Transnationales Abschieberegime
Europäische Staaten und Akteur*innen schieben ab, der marokkanische Staat schiebt ab, Algerien schiebt ab. Sie alle stehen beispielhaft für ein weitreichendes Netz aus unterschiedlichen Akteur*innen und Praktiken der Abschiebung in bilateralen oder multilateralen Abkommen. Angesichts zwischenstaatlicher politischer Spannungen wird aber auch ohne derartige Regimes abgeschoben, wie etwa nach Algerien oder im Rahmen von Pushbacks die wie in Spanien teils als legal erklärt wurden.

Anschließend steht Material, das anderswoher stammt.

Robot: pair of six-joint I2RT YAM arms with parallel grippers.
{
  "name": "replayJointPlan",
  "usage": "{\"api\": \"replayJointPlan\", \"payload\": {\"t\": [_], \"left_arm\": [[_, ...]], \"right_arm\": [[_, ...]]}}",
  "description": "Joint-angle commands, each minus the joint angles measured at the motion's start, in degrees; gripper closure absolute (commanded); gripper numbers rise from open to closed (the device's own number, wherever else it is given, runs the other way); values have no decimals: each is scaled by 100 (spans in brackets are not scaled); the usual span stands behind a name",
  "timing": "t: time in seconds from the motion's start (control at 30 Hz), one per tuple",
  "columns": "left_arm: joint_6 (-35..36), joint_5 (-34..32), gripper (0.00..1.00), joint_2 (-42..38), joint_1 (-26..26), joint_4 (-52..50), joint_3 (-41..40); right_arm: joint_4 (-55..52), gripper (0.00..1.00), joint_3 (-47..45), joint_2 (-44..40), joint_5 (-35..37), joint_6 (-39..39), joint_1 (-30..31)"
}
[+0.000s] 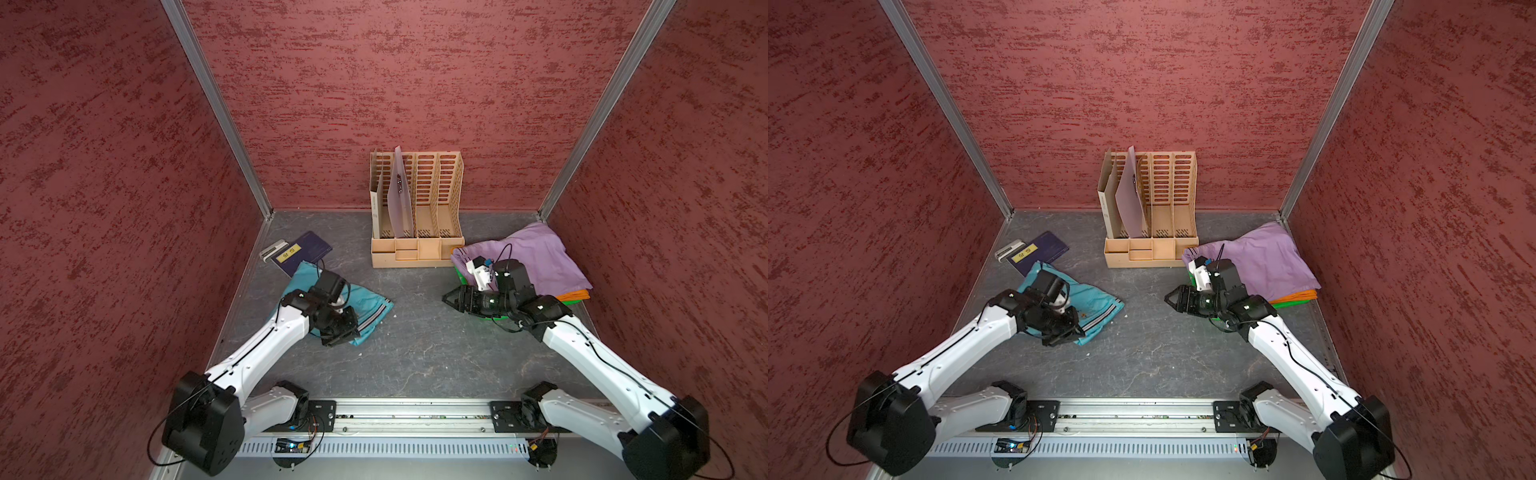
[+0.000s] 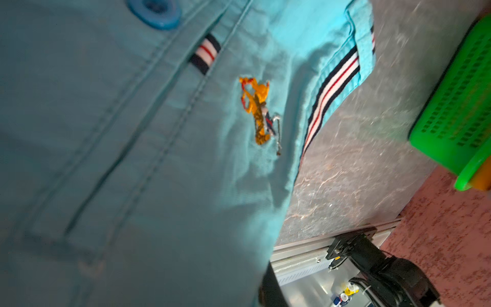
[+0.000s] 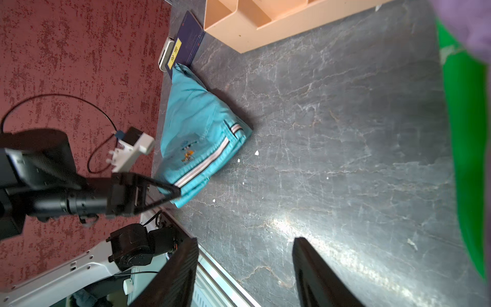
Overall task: Put the folded long pants in the basket
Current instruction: Place the long pant in the basket.
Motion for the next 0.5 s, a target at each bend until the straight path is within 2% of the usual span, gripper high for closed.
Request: {"api": "replayJointPlan", "payload": {"t": [0.0, 0.03, 0.1, 0.13, 0.2, 0.23, 0.33, 0.47], "left_arm": [[-1369, -322, 85, -243, -882, 1254, -452], [-1545, -298, 80, -190, -1181, 1600, -553], [-1683, -248, 52, 102, -1595, 1965, -473], [-1577, -213, 42, 303, -1776, 2023, -267], [-1195, -310, 31, 660, -2044, 1633, 386], [-929, -488, 26, 827, -2179, 1273, 806], [-125, -1141, 25, 1360, -2400, 165, 1893], [493, -1643, 22, 2057, -2512, -577, 2626]], "right_arm": [[324, 36, -72, 81, -13, 351, 139], [349, 36, -119, 79, 35, 393, 157], [304, 35, -167, 122, 111, 439, 171], [258, 35, -165, 157, 124, 435, 171], [197, 35, -175, 165, 192, 416, 171], [188, 35, -187, 127, 233, 416, 171], [-38, 35, -117, 71, 508, 351, 171], [-468, 34, 59, 114, 912, 182, 173]]}}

Abschiebungen ohne rechtlichen Rahmen sind nicht die Ausnahme, sondern integraler Bestandteil der Herausbildung eines transnationalen Abschieberegimes. Auch wenn die EU nicht direkt darin involviert ist, so dient es der europäischen Migrationspolitik – und ist nicht selten durch diese geprägt. Die zunehmende Ausweitung der Überwachung und Kontrolle von Migrationsrouten in nordafrikanischen Staaten führt dazu, dass Mobilität in Richtung Europa immer gefährlicher wird und Menschen in nordafrikanischen Staaten blockiert sind. Dies begünstigt die Aufnahme und Verschärfung der Abschiebepolitiken in Staaten wie Marokko und Algerien. Mit dem transnationalen Abschieberegime werden nicht nur Menschen auf der Flucht aufgehalten und von Europa weggedrängt. Betroffen sind auch diejenigen Menschen, die Migrationsmustern wie zirkulärer oder saisonaler Migration folgen. Dies ist ganz im Sinne eines kapitalistischen und rassistischen Europas, das dafür den Verlust unzähliger Leben und die Ausübung von Gewalt in Kauf nimmt und diese selbst anwendet – in Europa und darüber hinaus.